Rumah ideal tentu berbeda bagi setiap keluarga. Rumah yang nyaman dan layak mungkin istilah yang pas.
Rumah yang layak dari sudut pandang pemukiman dan tata kota disajikan dari hasil wawancara khusus dengan Johan Silas (73) di kantornya, Laboratorium Pemukiman Fakultas Arsitektur ITS .

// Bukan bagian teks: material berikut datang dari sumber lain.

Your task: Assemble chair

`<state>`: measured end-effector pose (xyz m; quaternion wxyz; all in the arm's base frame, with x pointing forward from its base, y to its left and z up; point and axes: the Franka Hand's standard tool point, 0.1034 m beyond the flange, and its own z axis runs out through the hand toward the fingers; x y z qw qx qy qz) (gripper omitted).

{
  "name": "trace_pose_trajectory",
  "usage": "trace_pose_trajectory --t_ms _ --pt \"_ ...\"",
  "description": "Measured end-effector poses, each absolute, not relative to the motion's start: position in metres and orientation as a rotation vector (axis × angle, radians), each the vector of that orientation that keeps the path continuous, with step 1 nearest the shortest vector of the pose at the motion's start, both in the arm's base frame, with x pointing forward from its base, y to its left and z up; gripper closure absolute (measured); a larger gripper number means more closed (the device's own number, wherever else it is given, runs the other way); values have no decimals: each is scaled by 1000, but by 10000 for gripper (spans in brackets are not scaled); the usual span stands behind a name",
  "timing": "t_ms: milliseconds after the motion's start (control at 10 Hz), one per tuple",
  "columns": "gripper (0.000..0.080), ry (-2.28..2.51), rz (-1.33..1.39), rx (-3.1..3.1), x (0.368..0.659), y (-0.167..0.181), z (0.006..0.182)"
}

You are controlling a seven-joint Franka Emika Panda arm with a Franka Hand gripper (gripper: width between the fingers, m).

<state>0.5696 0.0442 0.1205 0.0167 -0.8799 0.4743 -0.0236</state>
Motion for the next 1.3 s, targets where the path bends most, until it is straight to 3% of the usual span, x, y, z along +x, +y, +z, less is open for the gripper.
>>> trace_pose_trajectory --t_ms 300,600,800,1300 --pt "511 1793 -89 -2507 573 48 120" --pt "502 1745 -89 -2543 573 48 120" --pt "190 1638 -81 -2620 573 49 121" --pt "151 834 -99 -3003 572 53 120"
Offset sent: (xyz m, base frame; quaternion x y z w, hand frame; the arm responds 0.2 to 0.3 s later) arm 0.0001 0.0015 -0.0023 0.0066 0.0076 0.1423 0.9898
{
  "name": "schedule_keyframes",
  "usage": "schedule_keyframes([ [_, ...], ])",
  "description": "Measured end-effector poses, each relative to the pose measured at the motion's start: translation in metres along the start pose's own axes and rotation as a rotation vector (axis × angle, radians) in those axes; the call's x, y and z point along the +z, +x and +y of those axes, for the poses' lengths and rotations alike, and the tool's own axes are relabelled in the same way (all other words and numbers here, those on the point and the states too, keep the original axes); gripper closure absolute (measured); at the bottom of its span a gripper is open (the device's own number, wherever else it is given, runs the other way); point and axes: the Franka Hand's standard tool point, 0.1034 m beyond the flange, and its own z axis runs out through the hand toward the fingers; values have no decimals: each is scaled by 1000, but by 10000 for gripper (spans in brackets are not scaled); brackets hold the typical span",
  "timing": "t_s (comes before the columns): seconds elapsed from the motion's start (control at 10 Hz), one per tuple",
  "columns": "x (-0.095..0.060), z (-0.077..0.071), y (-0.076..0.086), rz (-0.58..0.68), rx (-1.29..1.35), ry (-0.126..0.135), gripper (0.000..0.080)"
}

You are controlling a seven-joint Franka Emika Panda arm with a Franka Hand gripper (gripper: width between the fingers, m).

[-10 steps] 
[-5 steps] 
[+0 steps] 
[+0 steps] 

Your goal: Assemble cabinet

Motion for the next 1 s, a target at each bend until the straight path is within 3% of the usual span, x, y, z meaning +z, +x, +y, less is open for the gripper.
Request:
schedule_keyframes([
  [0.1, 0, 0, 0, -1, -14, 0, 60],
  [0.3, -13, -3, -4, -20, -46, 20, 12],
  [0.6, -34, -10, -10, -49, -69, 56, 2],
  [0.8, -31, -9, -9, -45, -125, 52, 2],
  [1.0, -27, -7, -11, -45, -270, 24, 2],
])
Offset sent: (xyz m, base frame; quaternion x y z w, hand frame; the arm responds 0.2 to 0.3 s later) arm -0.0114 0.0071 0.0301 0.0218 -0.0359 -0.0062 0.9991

Surabaya penuh dengan pilihan bagi orang yang mau menetap, pilihan yang mungkin tidak ada di kota lain. Salah satunya adalah Surabaya tetap menjaga keberadaan kampung. Di perkampungan kita memiliki berbagai pilihan berbagai jenis rumah sesuai dengan kebutu- han, dengan segala kemungkinan mulai dari mondok, menyewa bahkan membeli. Jadi tidak meng-herankan bila kampung ada di setiap sudut kota, contoh sering kita lihat adalah setiap kampus dan bahkan mall yang paling mewah sekalipun di sekitarnya selalu ada kampung. Ini menunjukan banyaknya peluang untuk memperoleh tempat tinggal. Selain itu di Surabaya pengadaan rumah yang formal cukup beragam, mulai dari yang perumahan biasa sampai real estate. Baik yang dikem-bangkan pengembang besar, perumnas dan bahkan yang dikembangkan perorangan yang sering kami sebut “real estate-nya pak haji”.
Bagaimana dengan perencanaan tata kota?
Tentu itu kewenangan Pemkot. Namun penataan kota Surabaya banyak melibatkan perguruan tinggi sejak masterplan awal mulai tahun 1965 sampai sekarang. Yang membedakan dengan kota lain, mereka menggunakan konsultan dari luar, Surabaya justru lebih memilih bekerjasama dengan perguruan tinggi lokal. Ini juga yang kemudian menjadi kekhasan Surabaya, karena tata ruang kotanya sangat localize. Dan Surabaya bahkan Provinsi Jawa Timur, mungkin satu-satunya kota dan provinsi yang penataan kotanya ditangani perguruan tinggi lokal sehingga kekhasannya masih terjaga.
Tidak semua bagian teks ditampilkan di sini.